Each transaction in Calvin has a read set (its dependencies, which is a collection of data records from the current database state required to execute it) and a write set (results of the transaction execution; in other words, its side effects). Calvin does not natively support transactions that rely on additional reads that would determine read and write sets.

A worker thread, managed by the scheduler, proceeds with execution in four steps:

  1. It analyzes the transaction’s read and write sets, determines node-local data records from the read set, and creates the list of active participants (i.e., ones that hold the elements of the write set, and will perform modifications on the data).
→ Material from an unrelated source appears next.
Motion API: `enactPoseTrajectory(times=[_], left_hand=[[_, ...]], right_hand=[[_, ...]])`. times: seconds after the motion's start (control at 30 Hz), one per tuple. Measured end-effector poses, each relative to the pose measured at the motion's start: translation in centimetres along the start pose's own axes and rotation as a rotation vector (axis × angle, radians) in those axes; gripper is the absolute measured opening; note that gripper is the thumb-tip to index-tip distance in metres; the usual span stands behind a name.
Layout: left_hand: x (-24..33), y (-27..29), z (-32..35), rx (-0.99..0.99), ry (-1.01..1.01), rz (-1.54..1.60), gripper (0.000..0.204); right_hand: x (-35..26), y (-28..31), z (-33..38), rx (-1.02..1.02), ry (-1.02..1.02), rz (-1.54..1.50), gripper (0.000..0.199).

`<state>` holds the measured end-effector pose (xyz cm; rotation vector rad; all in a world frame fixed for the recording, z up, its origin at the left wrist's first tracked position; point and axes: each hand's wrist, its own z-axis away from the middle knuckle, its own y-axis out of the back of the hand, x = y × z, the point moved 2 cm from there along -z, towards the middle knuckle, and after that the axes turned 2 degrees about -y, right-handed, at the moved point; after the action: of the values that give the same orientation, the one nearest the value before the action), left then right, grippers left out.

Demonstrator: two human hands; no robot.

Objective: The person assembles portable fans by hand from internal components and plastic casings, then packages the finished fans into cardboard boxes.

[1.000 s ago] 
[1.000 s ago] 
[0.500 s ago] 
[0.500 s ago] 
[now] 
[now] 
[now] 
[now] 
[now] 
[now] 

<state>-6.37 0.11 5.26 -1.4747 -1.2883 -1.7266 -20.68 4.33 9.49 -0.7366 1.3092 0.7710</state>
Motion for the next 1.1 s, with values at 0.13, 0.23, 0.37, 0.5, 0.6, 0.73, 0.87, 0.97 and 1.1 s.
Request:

  2. It collects the local data required to execute the transaction, in other words, the read set records that happen to reside on that node. The collected data records are forwarded to the corresponding active participants.

  3. If this worker thread is executing on an active participant node, it receives data records forwarded from the other participants, as a counterpart of the operations executed during step 2.

  4. Finally, it executes a batch of transactions, persisting results into local storage. It does not have to forward execution results to the other nodes, as they receive the same inputs for transactions and execute and persist results locally themselves.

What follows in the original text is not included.